To test whether the silencing of fru neurons, which activates SP-like receptivity and egg-laying PMRs (Kvitsiani & Dickson 2006), is sufficient to increase feeding rate, we analysed the number of feeds per vial in a nested ANOVA with ‘experimental treatment’ (i.e. fru silenced versus control flies) and ‘genotype’ nested within experimental treatment as factors. The data were analysed separately for 18 and 29°C, as it was not possible to conduct simultaneous behavioural observations at both temperatures. The data from the 18°C experiment were Box–Cox transformed to improve normality. Feeding rates were much higher at 29°C than at 18°C (figure 2). At the restrictive temperature (29°C), the females with silenced fru neurons fed at a significantly higher frequency than controls (F1,45=5.78, p=0.02; figure 2a) and there was no significant effect of control genotype on feeding rate (F1,45=0.28, p=0.59). These results were consistent with the finding that other SP-like oviposition and receptivity PMRs are also activated in females in which fru neurons are silenced (Kvitsiani & Dickson 2006). At the permissive temperature there was no difference between the experimental and control females in feeding rate (F1,45=0.00, p=0.99; figure 2b) but there were differences between genotypes (F1,45=10.42, p=0.002). Although there was a significant difference in feeding rate between the two control female treatments (fruGAL4/+ control females fed significantly more than UAS-shits/+ control females; q45,3=4.56, p=0.007), there were no significant differences between the experimental (UAS-shits/+; fruGAL4/+) versus either of the control groups of females (q45,3<0.283, p>0.25 for both comparisons). It is unclear why the two control genotypes differed from one another in feeding rate at the permissive temperature; however, the 18°C results show that the increase in feeding rate of the fru silenced females seen at the restrictive temperature is not due to an effect of genetic background or position effects of transgenes used. Our results demonstrate that the experimental elevation of egg laying in virgin females by the silencing of fru neurons is associated with elevated feeding. This supports the finding from the first experiment that egg production is necessary for increased feeding following mating.

Figure 2
Feeding rates in virgin females with silenced fru neurons. Feeding rates (mean per vial per observation±s.e.) for experimental (UAS-shits/+; fruGAL4/+) and control (UAS-shits/+ or fruGAL4/+) virgin females at (a) restrictive (29°C) and ...

(c) Mating costs and feeding rates in fertile and sterile ovoD1 females

We first analysed the mating and courtship data to ensure that our high- and low-cost treatments did indeed have the desired effect of varying female mating frequency, while controlling for the effects of non-mating exposure to males. As expected, the high-cost groups mated significantly more in their lifetime than did the low-cost groups (table 1). This was true for both the fertile (Χ12=17.11, p<0.0001) and sterile ovoD1 (Χ12=8.34, p=0.004) females. The number of matings did not differ between fertile or sterile ovoD1 females within high- and low-cost treatments (high-cost Χ12=0.66, p=0.417; low-cost Χ12=0.04, p=0.840).
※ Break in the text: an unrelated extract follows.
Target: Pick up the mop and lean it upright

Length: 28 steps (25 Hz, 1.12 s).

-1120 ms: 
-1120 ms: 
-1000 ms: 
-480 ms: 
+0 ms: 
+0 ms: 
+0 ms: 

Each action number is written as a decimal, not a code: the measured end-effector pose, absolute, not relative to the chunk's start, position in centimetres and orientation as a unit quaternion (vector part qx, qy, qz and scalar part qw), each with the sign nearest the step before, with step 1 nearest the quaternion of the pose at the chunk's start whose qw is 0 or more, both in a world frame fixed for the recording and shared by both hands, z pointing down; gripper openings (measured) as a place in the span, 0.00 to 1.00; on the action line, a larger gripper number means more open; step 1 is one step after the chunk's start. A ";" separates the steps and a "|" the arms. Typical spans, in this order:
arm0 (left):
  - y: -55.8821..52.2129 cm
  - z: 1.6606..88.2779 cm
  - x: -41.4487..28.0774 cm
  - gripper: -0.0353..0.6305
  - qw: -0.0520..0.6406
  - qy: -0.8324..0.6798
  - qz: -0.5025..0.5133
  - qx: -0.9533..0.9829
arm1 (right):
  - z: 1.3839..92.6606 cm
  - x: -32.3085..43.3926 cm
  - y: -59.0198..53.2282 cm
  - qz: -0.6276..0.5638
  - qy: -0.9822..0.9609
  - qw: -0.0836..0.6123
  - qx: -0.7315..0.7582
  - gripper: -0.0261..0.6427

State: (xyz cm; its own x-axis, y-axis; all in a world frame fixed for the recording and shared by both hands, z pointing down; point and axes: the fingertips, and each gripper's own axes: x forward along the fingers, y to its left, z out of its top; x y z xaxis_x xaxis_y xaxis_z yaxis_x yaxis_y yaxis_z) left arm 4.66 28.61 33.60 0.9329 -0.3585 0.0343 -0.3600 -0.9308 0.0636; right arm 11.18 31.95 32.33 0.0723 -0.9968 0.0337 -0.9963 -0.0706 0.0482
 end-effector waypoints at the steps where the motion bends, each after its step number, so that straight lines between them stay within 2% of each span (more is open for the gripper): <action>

There were no significant differences in the amount of courtship observed in the different treatments during the experiment, and hence, given that courtship was assayed on days when low-cost groups were exposed to poxn70 males, there was no difference in the amount of courtship delivered by poxn70 versus wild-type males (mean courts/vial/observation/day for fertile females, high cost=0.623, low cost=0.600; and sterile ovoD1 females, high cost=0.554, low cost=0.607; F3,9=0.327, p=0.806). The data show that the high-cost treatments received significantly more matings than low-cost treatments, and that this effect occurred similarly for both sterile ovoD1 and fertile females. Furthermore, we detected no differences in the non-mating costs of exposure to males across the groups, with wild-type and poxn70 males courting females at comparable rates.

Table 1
Mating frequencies of fertile and sterile ovoD1 females exposed to high- and low-mating regimes.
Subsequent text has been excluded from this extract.